Chapter 7 - Memories

69 4 0
                                    

"Om, Tante, Dio pulang dulu ya. Maaf ngerepotin, makasih makan malamnya"

"Lho, udah mau pulang? Gak nginep aja? Udah jam segini" Ucap Rini seraya melihat kearah jam silver kecil yang terikat dalam lengan sebelah kirinya.

"Nginep aja, Di. Please" Bisik Hana

"Gapapa, Tante. Dio pulang aja, ada yang mau diurus" Balas Dio sambil menghiraukan Hana yang sedari tadi mencubit-cubit kecil pinggang Dio

"Eh, gapapa? Maaf ya karna Tante pulangnya telat, kamu juga jadi pulang telat deh."

"Ah, gapapa, Tante. Aku pulang ya" Lanjut Dio seraya mencium punggung tangan Rini sebagai bentuk penghormatan.

Dio berjalan keluar rumah dengan diikuti peliharaan kecilnya yang sedari tadi hanya mengikuti Dio kemanapun Dio pergi.

"Lepasin ah, gue mau balik"

Dio berusaha melepaskan jari-jari kecil Hana yang sedari tadi menarik hoodie bagian belakang Dio sambil memamerkan wajah sok jutek miliknya, dibalas dengan tatapan melas Hana yang ia keluarkan untuk pertama kalinya didepan Dio.

Sesampainya didepan gerbang rumah mewah Hana tersebut, Dio membalikkan badannya menghadap Hana yang terus saja menundukkan kepalanya

"Han, coba buat deket sama orang tua lo. Gue besok dateng pagi-pagi banget, buat jemput lo" Ucap Dio memecah kesunyian diantara mereka. Hana yang sedari tadi terlihat ketakutan pun mau tak mau harus meng-iya-kan perkataan Dio.

Dio pun segera menyalakan mesin motornya dan bergegas pulang karna hari sudah sangat larut, Hana terdiam sendiri didepan gerbang rumahnya, berusaha menghadapi kenyataan bahwa untuk beberapa jam kedepan ia harus hidup sendiri tanpa bantuan Dio; walaupun ada orang tuanya bersamanya.

Hana Pov

Entah apa yang ada dibenakku saat meng-iya-kan permintaan bodoh Dio untuk tinggal bersama orang-orang ini. Walaupun aku sudah begitu mengenal dunia aneh ini, tapi tetap saja.

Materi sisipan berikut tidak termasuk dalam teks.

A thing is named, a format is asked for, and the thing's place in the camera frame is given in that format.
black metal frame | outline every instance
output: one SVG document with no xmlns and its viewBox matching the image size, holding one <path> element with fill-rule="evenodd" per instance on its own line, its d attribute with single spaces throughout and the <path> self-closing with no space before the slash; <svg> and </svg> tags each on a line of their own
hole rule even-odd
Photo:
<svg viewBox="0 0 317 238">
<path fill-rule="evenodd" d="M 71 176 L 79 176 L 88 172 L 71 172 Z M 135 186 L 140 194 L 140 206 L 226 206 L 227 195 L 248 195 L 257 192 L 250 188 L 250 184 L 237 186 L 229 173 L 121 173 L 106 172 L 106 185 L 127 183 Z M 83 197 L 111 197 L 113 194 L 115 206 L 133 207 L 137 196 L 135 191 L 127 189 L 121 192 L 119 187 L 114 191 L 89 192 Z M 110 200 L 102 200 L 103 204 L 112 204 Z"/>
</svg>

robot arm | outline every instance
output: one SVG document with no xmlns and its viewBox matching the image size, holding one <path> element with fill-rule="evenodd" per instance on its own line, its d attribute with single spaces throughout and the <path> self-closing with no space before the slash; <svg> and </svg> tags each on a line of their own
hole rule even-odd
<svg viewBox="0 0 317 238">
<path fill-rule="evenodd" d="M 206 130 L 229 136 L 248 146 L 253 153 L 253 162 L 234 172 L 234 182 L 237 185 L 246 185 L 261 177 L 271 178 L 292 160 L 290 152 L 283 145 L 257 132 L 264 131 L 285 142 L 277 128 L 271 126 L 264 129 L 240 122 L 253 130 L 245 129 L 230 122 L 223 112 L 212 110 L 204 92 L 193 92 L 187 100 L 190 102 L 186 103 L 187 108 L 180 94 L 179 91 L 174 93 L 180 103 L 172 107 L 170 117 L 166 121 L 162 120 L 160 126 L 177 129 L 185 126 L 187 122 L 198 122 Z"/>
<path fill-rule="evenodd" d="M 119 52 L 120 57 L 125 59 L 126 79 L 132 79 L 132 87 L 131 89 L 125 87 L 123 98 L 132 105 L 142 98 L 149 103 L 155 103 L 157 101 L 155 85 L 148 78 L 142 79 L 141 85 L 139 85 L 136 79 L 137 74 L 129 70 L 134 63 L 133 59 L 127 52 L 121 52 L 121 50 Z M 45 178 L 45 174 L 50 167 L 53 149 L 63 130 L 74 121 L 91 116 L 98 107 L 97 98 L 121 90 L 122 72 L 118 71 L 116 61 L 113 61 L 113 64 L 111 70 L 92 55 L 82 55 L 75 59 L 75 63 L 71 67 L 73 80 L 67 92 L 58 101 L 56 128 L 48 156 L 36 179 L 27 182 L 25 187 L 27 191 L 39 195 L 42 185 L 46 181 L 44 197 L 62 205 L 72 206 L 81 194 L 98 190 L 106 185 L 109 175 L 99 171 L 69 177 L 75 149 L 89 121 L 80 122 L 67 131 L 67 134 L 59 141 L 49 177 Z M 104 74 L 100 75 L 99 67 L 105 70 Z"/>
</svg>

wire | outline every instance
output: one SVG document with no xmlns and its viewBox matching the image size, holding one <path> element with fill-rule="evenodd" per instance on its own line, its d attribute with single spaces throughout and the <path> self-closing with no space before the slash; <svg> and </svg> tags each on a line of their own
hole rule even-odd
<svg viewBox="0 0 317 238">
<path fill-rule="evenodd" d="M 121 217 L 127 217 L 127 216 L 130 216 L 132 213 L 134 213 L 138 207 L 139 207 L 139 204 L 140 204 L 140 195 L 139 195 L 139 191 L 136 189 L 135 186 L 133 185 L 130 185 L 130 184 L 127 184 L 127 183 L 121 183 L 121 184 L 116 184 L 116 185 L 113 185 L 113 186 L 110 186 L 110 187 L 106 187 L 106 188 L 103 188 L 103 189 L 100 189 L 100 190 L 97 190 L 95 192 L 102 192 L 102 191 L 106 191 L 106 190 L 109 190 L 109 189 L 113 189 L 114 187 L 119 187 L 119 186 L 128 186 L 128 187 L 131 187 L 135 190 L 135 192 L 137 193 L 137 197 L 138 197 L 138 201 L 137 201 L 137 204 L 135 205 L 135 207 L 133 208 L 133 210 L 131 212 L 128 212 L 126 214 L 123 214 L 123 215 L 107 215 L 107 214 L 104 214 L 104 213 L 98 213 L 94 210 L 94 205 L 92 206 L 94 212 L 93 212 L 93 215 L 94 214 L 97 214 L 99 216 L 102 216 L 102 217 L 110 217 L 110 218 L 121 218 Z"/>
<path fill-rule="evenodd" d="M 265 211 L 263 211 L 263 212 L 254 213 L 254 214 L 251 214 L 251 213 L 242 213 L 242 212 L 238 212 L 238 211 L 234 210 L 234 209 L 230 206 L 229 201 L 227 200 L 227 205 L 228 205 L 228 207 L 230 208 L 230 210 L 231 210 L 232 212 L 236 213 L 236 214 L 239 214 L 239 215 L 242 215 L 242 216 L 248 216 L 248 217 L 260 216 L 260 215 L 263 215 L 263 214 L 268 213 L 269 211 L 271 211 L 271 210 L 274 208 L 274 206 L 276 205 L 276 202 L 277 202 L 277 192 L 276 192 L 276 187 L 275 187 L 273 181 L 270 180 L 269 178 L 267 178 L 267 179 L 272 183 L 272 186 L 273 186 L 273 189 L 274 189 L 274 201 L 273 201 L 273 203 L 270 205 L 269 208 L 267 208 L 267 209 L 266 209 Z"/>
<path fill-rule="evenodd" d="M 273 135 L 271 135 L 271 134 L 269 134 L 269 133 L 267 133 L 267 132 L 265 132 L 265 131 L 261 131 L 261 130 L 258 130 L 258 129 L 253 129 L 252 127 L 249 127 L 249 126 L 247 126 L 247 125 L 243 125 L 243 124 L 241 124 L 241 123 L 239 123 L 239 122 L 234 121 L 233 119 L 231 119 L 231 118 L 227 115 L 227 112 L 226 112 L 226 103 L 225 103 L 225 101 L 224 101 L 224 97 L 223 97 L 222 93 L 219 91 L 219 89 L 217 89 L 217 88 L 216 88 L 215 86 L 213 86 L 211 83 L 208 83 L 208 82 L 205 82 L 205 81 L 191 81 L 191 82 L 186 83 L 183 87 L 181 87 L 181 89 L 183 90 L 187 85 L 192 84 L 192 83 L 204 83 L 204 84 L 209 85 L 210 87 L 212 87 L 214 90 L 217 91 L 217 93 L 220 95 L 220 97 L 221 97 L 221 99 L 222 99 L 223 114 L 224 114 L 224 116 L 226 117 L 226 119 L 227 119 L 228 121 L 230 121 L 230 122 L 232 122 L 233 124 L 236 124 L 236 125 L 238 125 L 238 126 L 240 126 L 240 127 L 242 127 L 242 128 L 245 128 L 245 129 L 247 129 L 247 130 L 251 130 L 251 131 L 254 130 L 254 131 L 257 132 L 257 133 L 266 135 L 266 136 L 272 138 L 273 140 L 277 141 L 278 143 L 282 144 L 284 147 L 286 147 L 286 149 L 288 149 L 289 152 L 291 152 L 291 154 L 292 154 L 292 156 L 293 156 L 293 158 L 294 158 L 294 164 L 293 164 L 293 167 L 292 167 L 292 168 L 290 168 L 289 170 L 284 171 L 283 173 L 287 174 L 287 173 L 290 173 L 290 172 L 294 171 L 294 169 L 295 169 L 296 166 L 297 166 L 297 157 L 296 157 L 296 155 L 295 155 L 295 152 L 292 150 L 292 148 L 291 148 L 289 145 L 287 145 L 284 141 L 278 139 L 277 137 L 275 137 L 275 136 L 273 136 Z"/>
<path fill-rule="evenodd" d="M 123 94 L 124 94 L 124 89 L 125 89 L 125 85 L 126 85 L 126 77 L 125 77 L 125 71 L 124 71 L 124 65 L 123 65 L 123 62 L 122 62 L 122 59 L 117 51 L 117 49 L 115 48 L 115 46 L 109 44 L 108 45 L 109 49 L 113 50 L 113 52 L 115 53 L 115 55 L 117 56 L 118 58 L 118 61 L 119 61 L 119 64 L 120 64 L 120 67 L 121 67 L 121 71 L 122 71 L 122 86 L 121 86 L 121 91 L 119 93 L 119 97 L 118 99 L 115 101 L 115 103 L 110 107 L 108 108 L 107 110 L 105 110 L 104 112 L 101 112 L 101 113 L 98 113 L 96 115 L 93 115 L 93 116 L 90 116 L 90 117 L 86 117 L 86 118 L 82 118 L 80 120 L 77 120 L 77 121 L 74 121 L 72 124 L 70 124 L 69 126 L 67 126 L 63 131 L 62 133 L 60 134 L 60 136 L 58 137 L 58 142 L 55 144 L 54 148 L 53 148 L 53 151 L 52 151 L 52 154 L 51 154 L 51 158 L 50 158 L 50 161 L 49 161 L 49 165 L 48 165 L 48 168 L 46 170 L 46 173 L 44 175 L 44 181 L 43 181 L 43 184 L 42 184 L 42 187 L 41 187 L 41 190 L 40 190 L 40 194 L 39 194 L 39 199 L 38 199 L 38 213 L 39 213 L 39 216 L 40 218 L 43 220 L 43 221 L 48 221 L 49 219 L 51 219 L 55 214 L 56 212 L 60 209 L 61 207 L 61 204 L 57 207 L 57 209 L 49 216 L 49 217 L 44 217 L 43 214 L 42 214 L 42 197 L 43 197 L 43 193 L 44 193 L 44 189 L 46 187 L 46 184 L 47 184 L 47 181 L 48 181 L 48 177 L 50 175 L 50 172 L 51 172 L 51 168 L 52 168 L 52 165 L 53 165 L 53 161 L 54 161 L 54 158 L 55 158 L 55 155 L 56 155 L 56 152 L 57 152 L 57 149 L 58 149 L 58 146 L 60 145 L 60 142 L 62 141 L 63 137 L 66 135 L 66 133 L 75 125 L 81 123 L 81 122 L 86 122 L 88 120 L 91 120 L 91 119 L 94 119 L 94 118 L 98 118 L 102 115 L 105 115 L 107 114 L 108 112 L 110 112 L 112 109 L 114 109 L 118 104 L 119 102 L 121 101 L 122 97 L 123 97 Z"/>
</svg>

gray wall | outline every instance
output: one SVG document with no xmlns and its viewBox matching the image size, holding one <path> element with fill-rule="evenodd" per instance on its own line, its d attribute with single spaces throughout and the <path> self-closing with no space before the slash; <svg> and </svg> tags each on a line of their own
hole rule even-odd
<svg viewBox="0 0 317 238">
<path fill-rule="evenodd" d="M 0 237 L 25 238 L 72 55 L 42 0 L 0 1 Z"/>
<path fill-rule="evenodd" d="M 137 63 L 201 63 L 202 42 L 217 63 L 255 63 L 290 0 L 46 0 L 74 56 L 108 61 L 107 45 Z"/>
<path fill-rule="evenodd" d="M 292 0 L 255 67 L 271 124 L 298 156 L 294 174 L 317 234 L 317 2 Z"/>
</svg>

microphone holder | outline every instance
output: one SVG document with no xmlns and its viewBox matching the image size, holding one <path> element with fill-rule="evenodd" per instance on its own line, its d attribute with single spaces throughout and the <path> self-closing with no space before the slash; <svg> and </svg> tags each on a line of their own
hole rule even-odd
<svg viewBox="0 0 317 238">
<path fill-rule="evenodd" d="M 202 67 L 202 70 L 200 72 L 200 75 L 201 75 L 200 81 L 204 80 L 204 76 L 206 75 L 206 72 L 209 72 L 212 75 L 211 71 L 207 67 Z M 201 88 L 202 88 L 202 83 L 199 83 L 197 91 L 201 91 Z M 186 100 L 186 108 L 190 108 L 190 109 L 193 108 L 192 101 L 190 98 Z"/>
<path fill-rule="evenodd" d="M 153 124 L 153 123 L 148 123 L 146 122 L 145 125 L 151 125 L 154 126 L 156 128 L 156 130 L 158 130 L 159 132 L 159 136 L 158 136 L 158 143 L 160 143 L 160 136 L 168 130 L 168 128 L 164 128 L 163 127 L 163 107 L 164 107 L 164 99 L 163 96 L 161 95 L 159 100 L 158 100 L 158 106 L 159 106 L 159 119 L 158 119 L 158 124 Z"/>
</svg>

Hidup bersama mereka adalah yang terburuk.

Tak ada pilihan lain selain memasuki rumah kosong ini.

"Mama.." suaraku seakan menelaah seluruh ruangan yang ada dirumah ini, namun tak ada jawaban.

Hah.. ternyata masih sama. Rumah sebesar ini yang sanggup menampung bahkan lebih dari 10 orang, tapi kenyataannya tak ada satupun jiwa yang hidup disini.

Tapi setidaknya ini lebih baik, semuanya berjalan seperti biasa. Tak ada yang perlu ku takutkan.

Author Pov

Hana yang diselimuti rasa takut kini berangsur-angsur memudar, ia kini telah memasuki rumah besarnya yang didominasi oleh cat putih dan ornament kayu. Ia terus saja melihat sekelilingnya sambil menelusuri fikirannya.

Menyentuh beberapa foto-foto kecil Hana yang berada dalam figura, piala-piala lomba bernyanyi miliknya,

Celengan ayamnya yang sampai sekarang masih dipajang di ruangan itu, karna sang Mama selalu mengajarkannya menabung

Seketika air mata mengalir dengan cepat dipipi Hana, membasahi seluruh fikiran buruknya yang sedari tadi ia tujukan hanya untuk kedua orang tuanya.

Ia merindukan mereka.

Ia kini duduk terdiam dilantai tepat disamping sofa tebal abu-abu diruang keluarganya.

Ah, mungkin belum bisa disebut ruang keluarga

Ia terus mengacak-acak rambutnya, ia menangis dalam sunyinya rumah besar yang ia sedang tempati. Tanpa terasa tangisnya semakin keras,

Terdengar suara pintu terbuka dari sudut lain rumah Hana

Ia pun bergegas lari menaiki tangga dan langsung memasuki kamarnya dan menutup pintunya rapat-rapat.

Matanya terbelalak menelaah sekeliling kamarnya

Hana Pov

"Sebenarnya apa yang terjadi pada ku?"